Тимбер постоянно пил, и это помогало. Теперь молодого нуониэля сразила смертельная скука. Читать важные письмена в такой сырости оказалось невозможным, и Тим, чтобы развлечь себя, стал пинать клетку с волком, в которую упиралась его правая нога. Поначалу зверь не понимал, что за стук тревожит его, но потом учуял наглеца и принялся рычать, огрызаться. Глаза животного пылали яростью, а из пасти била пена. Тимбера раззадорил гнев волка, и он чуть сам не зарычал в ответ. Тут появилась лиственничная союзница.
– Белка! – окликнула она зверя и зашипела на него. Так шипели учителя на Тима в библиотеке Школы, требуя тишины. Потом союзница сказала волку слова, которых Тимбер не смог разобрать. Хищник присмирел.
– В деревянной клетке волка долго не удержишь, – сказала Лиридия, поправляя рукой свои промокшие веточки. – Рано или поздно он прогрызёт себе путь на волю. Я бы не стала помогать ему в этом!
– Я просто подумал, что он умер, – выдал Тим, и глупо улыбнулся.
– Им приказано отдыхать, – серьёзно ответила нуониэлька. – Кто знает, что ждёт нас ночью!
Тимбер откупорил бурдюк, поднёс его к губам, но замешкал. Он посмотрел на нуониэльку и протянул ей воду. Она с мгновение колебалась, но всё же согласилась сделать глоток.
– Благодарю, – сказала она, возвращая сосуд.
Некоторое время девушка стояла и молчала, глядя на матроса у руля.
– Дождь – это хорошо, – заговорила она. – Пусть льёт. Главное, чтобы не сошли тучи.
– Не много я встречал молодых, кто верит в проклятье Гранёной Луны, – заметил Тим как можно более вежливо.
– Дело не в проклятии, – ответила Лиридия, и посмотрела на волка. – Они лишаются рассудка, попадая под её свет. Эти несколько ночей в году союзницы не властвуют над стаей.

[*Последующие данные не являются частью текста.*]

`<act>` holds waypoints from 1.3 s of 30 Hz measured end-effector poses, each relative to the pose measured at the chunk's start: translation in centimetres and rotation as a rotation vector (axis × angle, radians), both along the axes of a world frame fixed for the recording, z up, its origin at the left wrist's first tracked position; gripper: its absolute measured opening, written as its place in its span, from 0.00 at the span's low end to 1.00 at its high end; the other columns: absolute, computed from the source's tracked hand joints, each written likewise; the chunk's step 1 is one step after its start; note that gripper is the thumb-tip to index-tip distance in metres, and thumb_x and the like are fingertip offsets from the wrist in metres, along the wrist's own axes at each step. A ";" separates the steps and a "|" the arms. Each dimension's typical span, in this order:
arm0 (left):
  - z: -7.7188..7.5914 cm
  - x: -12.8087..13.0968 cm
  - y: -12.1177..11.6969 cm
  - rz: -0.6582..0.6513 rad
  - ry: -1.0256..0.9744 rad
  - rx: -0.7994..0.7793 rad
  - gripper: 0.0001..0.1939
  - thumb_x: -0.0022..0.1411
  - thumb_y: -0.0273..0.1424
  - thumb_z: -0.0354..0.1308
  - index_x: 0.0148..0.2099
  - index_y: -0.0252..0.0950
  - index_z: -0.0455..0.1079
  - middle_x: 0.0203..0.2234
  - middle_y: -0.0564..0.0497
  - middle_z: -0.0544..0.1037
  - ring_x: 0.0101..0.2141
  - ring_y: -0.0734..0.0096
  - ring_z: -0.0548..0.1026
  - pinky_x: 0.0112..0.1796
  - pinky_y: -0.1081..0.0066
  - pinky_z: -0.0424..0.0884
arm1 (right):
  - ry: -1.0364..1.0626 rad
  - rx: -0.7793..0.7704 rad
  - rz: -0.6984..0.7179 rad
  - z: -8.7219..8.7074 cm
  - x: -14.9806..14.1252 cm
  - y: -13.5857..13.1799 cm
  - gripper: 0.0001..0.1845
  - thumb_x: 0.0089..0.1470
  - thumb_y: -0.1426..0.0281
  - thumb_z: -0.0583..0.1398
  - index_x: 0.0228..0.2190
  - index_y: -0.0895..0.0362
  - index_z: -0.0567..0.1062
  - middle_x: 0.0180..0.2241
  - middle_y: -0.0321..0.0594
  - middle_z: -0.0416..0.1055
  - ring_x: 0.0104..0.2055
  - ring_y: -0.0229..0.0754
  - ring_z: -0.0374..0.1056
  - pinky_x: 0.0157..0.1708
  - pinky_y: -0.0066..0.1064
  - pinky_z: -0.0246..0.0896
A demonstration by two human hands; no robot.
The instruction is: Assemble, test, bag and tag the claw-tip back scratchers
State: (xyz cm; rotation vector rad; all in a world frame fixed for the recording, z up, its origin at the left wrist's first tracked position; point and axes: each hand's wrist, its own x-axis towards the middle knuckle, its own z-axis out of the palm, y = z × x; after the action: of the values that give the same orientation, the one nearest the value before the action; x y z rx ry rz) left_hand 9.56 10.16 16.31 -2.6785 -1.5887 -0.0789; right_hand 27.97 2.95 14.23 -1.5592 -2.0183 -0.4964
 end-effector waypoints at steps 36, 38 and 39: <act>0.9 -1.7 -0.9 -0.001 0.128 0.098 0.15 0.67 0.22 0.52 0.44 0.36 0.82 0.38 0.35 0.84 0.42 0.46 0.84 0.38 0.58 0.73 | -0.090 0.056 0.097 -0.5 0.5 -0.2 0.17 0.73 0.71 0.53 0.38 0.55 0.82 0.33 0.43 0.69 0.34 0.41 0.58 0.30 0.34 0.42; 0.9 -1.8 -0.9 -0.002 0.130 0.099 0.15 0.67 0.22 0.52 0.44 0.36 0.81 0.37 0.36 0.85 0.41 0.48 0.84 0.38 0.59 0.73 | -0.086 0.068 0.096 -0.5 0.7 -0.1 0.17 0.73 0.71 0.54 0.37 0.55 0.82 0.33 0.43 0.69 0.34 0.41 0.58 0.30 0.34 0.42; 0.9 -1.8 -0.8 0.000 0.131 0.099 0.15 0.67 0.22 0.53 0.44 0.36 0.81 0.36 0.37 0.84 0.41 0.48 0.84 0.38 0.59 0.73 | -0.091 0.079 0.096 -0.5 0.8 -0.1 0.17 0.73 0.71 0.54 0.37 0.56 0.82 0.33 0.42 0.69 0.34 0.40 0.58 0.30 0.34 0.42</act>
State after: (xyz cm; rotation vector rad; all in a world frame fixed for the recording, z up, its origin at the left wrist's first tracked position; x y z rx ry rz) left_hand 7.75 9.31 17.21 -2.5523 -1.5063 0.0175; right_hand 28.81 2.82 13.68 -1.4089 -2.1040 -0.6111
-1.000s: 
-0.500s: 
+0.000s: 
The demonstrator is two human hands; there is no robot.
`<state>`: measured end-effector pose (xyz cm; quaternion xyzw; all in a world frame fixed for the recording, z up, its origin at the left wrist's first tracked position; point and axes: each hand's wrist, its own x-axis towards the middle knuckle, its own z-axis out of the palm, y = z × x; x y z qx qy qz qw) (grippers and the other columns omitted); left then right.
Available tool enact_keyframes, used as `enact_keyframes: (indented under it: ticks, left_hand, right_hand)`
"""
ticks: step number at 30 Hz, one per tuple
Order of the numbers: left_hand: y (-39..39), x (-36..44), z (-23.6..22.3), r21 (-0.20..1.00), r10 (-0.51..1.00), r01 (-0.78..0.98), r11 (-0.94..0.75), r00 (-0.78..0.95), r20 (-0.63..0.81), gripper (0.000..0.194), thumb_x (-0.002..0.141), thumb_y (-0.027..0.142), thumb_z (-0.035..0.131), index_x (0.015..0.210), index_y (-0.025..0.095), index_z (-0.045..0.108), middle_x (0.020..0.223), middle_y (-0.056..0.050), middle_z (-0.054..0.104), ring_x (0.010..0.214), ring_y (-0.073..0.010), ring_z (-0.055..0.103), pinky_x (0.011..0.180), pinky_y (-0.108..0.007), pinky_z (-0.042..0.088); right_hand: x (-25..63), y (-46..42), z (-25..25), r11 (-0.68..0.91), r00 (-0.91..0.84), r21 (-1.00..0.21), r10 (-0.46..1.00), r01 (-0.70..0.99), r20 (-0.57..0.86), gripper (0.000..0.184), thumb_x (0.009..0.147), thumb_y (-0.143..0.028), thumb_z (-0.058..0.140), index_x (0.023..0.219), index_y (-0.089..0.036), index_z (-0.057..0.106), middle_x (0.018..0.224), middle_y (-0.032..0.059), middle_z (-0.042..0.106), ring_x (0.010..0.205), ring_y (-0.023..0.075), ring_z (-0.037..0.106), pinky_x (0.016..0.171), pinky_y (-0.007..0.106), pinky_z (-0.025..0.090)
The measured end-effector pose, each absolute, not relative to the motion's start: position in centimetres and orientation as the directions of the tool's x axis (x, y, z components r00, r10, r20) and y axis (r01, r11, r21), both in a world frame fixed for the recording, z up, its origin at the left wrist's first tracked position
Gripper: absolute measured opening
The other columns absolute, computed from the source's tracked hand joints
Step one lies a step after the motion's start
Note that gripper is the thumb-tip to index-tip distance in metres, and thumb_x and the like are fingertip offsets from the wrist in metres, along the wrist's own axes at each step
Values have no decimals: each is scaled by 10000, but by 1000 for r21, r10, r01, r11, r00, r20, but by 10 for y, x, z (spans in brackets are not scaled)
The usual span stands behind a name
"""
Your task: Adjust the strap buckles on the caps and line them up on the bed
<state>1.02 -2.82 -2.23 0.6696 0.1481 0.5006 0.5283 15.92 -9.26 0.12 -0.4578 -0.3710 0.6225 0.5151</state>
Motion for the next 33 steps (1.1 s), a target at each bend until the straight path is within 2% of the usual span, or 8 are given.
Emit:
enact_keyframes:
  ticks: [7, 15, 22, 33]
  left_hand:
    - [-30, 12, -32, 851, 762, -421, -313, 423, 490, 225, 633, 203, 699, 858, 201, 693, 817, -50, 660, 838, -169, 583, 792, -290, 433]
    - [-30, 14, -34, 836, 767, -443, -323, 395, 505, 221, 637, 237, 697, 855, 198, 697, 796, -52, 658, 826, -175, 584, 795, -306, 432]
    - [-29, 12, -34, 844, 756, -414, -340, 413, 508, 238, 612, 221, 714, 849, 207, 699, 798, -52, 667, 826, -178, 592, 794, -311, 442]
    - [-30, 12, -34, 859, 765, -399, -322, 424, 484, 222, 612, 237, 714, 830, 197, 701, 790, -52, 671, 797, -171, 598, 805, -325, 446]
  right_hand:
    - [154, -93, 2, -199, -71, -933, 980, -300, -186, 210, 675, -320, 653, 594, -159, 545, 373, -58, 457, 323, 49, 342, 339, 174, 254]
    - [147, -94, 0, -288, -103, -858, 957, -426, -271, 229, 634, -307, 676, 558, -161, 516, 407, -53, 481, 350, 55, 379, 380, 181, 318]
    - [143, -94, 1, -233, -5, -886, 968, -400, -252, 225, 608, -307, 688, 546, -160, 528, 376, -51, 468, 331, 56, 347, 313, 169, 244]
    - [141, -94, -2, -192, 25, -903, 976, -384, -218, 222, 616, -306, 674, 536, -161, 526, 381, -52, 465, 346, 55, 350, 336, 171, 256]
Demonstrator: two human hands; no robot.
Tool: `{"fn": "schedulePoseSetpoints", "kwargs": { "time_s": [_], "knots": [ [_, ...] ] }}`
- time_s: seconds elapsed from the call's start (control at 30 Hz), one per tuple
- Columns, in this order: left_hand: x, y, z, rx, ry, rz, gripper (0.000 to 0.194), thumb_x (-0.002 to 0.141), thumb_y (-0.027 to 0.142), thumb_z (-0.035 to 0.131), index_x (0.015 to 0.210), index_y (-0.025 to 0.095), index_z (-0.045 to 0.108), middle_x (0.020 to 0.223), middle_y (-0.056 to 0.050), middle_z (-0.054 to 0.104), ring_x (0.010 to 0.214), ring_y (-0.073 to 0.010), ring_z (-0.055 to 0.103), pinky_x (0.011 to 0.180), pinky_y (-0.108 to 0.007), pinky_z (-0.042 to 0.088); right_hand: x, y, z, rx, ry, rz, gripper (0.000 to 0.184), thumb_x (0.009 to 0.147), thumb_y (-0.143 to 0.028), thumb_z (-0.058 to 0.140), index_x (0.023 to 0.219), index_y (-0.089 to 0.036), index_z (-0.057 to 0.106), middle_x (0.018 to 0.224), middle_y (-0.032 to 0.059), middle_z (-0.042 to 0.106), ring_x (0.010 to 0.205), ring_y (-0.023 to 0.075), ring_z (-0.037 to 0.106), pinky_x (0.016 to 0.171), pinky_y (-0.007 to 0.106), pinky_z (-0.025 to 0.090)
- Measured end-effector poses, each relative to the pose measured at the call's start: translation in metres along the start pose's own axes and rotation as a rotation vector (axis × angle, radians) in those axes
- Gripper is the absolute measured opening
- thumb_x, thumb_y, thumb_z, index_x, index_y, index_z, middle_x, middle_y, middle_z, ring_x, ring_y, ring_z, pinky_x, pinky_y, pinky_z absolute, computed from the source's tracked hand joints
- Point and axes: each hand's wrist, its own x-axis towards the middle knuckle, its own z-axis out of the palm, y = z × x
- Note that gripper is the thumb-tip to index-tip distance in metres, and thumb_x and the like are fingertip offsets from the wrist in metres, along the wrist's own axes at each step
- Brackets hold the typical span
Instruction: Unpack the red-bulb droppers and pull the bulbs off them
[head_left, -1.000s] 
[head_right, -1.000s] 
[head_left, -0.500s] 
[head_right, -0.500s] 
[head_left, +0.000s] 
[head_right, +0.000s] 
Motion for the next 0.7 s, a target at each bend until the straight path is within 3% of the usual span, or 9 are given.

Нуониэлька откланялась и ушла к своим. Союзницы вообще держались особняком, люди и капитан не заговаривали с Тимом, а Гиди даже не смотрел в сторону новоиспечённого посла. Юноша старался не думать об Агидале и о том, как сынишка посыльного бежал по пристани.
Просидев неподвижно два часа, Тимбер пришёл к заключению, что ему тоже по душе этот холодный дождь. Ведь читать наставления мастера Инрана и очерки отца не было никакого желания! Так можно оправдать бездействие тем, что вода смоет с листов чернила и испортит пергаменты.
Вспомнил Тим и о собственных записях. Родная Долина, отец, селение Лариодай с величественными жёлтыми лиственницами и матерью Лиридии теперь превратились в что-то волшебное и недосягаемое.
Волчий Камень исчез за горизонтом. Дождь закончился, а свет стал меркнуть. Поначалу всё обволокла мгла, но ближе к полуночи серые тучи посветлели. Свечение исходило не от всего небосвода; лишь малая часть туч серебрилась чем-то холодным, горящим там, над серым одеялом ночи. Ветер стих, и в этом безмолвии оживились волки. Они стали метаться из угла в угол, поскуливать и рычать. Союзницы говорили им тайные слова, нежно прикасались к жердям клеток, тихонько выли по-волчьи, но звери не унимались.
Волк по кличке Белка, тот самый, подле клетки которого расположился Тим, поднялся на задние лапы и стал грызть свою невольницу. Он рычал, трясся, брызгал слюной и глубоко впивал клыки в жердь, выплёвывая белые кусочки древесины на палубу.
Подскочил капитан Ланко.
– Госпожа Рика! – окликнул он вожатую. Та приблизилась к клетке и стала говорить с волком. Тот не внемлил.
– Ух, зверюга! – закричал Ланко и пригрозил твари кулаком.
– Нет! – резко остановила его Рика. – Будет только хуже!
Зверь и вправду стал совсем бесноватым после выкрика капитана. Пришлось взять дождевики и накинуть их на клеть; только это помогло. Сокрытый хищник принялся вертеться и скулить. После вновь зарядил дождь. Толстая кожа дождевиков, неровно лежащих на клетке, стала похожа на мокрые камни.